> Prompt
Every line with the word "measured" in it should be extracted from the data that follows.

(Excerpts from a dataset)
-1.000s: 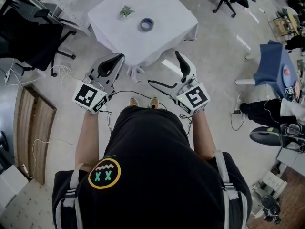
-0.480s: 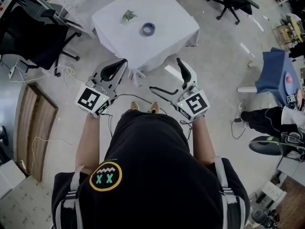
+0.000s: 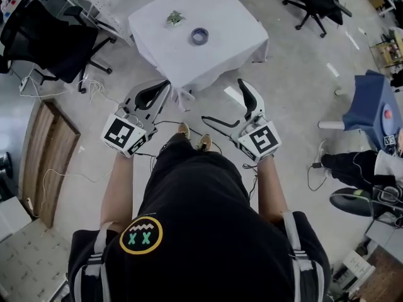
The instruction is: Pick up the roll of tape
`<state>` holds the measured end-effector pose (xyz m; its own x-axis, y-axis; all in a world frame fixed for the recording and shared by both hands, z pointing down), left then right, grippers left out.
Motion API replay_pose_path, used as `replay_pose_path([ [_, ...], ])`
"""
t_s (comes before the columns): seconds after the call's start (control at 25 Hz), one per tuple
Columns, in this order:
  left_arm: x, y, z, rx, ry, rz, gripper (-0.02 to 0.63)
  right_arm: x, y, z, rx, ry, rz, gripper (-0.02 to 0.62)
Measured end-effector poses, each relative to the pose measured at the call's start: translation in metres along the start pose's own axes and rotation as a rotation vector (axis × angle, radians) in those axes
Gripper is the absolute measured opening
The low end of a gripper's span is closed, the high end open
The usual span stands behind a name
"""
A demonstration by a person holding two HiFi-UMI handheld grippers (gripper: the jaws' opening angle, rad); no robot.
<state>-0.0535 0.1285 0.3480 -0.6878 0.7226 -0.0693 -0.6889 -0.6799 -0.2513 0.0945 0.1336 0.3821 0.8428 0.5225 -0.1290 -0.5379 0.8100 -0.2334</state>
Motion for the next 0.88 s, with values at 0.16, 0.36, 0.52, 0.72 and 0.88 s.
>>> replay_pose_path([
  [0.16, 0.001, -0.006, 0.005, 0.001, 0.021, 0.004, 0.017, 0.000, 0.000, 0.004, -0.011, -0.005, -0.011, 0.598],
  [0.36, -0.011, -0.005, 0.009, 0.006, 0.021, 0.025, 0.017, -0.003, -0.010, 0.007, -0.031, -0.006, 0.001, 0.598],
  [0.52, -0.025, 0.009, 0.016, 0.015, 0.010, 0.025, 0.017, -0.010, -0.024, 0.006, -0.015, 0.002, 0.017, 0.598],
  [0.72, -0.050, 0.037, 0.026, 0.027, -0.005, 0.023, 0.017, -0.028, -0.053, -0.002, -0.015, 0.007, 0.039, 0.598],
  [0.88, -0.072, 0.070, 0.037, 0.044, -0.012, 0.021, 0.017, -0.056, -0.079, -0.011, -0.015, 0.012, 0.038, 0.598],
])
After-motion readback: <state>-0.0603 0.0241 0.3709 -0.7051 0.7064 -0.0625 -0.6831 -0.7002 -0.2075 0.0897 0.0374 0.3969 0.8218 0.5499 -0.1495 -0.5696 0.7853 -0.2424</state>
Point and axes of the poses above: the fingertips, and each gripper's own axes: x backward along the fingers, y to its left, z out of its underside, the point moved 2 cm from there along x, backward along the fingers, and after that the axes turned 12 degrees about -x, right-handed, at the moved point
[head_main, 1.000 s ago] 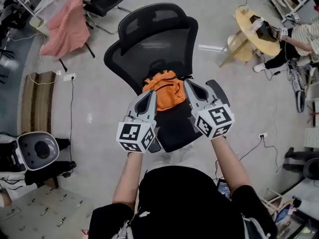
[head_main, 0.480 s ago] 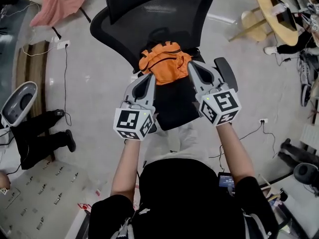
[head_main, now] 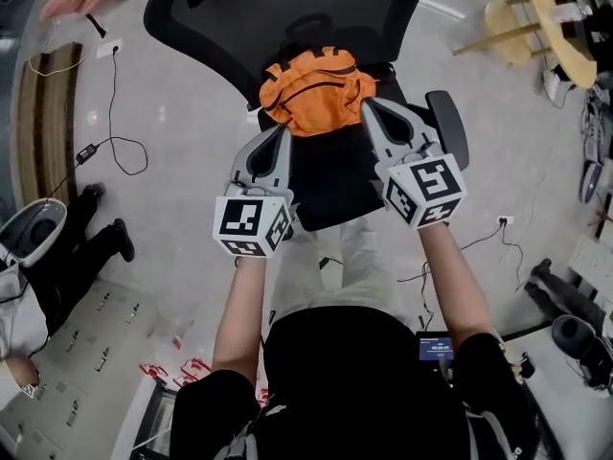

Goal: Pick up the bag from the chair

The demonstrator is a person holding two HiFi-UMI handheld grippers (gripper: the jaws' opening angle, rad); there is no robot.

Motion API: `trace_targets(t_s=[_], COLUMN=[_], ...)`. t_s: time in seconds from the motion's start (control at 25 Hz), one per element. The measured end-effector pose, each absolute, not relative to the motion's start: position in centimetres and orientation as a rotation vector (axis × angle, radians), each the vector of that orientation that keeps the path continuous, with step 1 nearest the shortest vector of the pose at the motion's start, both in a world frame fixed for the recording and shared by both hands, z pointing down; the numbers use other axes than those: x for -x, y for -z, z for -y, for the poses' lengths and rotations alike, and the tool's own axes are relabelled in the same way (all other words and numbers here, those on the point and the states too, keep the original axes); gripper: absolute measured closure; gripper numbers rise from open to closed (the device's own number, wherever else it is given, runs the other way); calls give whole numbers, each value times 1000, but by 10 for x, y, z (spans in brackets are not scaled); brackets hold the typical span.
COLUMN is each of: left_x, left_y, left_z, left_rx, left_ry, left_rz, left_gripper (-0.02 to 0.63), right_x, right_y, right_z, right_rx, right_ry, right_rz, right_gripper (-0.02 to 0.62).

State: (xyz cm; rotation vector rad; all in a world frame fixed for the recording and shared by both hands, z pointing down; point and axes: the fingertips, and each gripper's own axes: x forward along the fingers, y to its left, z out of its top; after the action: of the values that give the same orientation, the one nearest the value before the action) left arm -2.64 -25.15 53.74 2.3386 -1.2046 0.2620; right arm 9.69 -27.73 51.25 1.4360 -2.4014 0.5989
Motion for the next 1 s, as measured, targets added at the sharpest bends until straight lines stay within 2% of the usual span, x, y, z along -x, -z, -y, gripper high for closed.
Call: trace_targets(t_s=[0.6, 1.0], left_x=[25, 27], left_y=[-605, -618], left_z=[273, 300], left_rx=[-2255, -2237], left_ry=[-277, -257], left_rz=[1252, 1270], left_gripper=[601, 601], right_x=[-86, -69], right_y=[-582, -599], right_z=[307, 343], right_rx=[-1312, -1279], right_ry=[-556, -482], right_rz=[2347, 2353], right_gripper=[600, 600])
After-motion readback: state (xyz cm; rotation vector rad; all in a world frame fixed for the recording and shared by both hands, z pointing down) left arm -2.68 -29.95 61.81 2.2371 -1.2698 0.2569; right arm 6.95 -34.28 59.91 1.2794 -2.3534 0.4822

> Problem solution
`<state>` holds the measured end-effector pose (xyz m; its own x-axis, y-axis; all in a world frame fixed for the recording and shared by both hands, z pointing down), left then right, grippers left out.
Measured end-effector poses, each relative to the pose measured at the call's start: translation in metres along the start pose's own axes and rotation as a rotation vector (axis × angle, radians) in those axes
Gripper is the absolute measured opening
Motion API: `trace_targets(t_s=[_], COLUMN=[_], ...)`. t_s: time in seconds from the motion's start (control at 25 Hz), one per element. The measured end-effector pose, each absolute, not relative to the motion's start: position in centimetres and orientation as a rotation vector (axis × angle, radians), each the vector of that orientation that keeps the path continuous, with step 1 nearest the shortest vector of the pose at the motion's start, both in a world frame fixed for the recording and shared by both hands, z pointing down; the numbers use other axes than those: x for -x, y for -z, z for -y, for the poses' lengths and rotations alike, and the tool's own axes are relabelled in the same way (all other words and numbers here, those on the point and the states too, keep the original axes); gripper: absolute measured closure; gripper numbers rise from open to closed (the device's own number, wherever else it is given, runs the other way); calls give whole numbers, each value times 1000, but by 10 for x, y, z (spans in brackets are not scaled); brackets hold the typical span.
Motion for the next 1 s, as measured, targets added at the sharpest bends until straight lines stay within 2% of the usual span, x, y, z along -x, -z, -y, gripper high for closed.

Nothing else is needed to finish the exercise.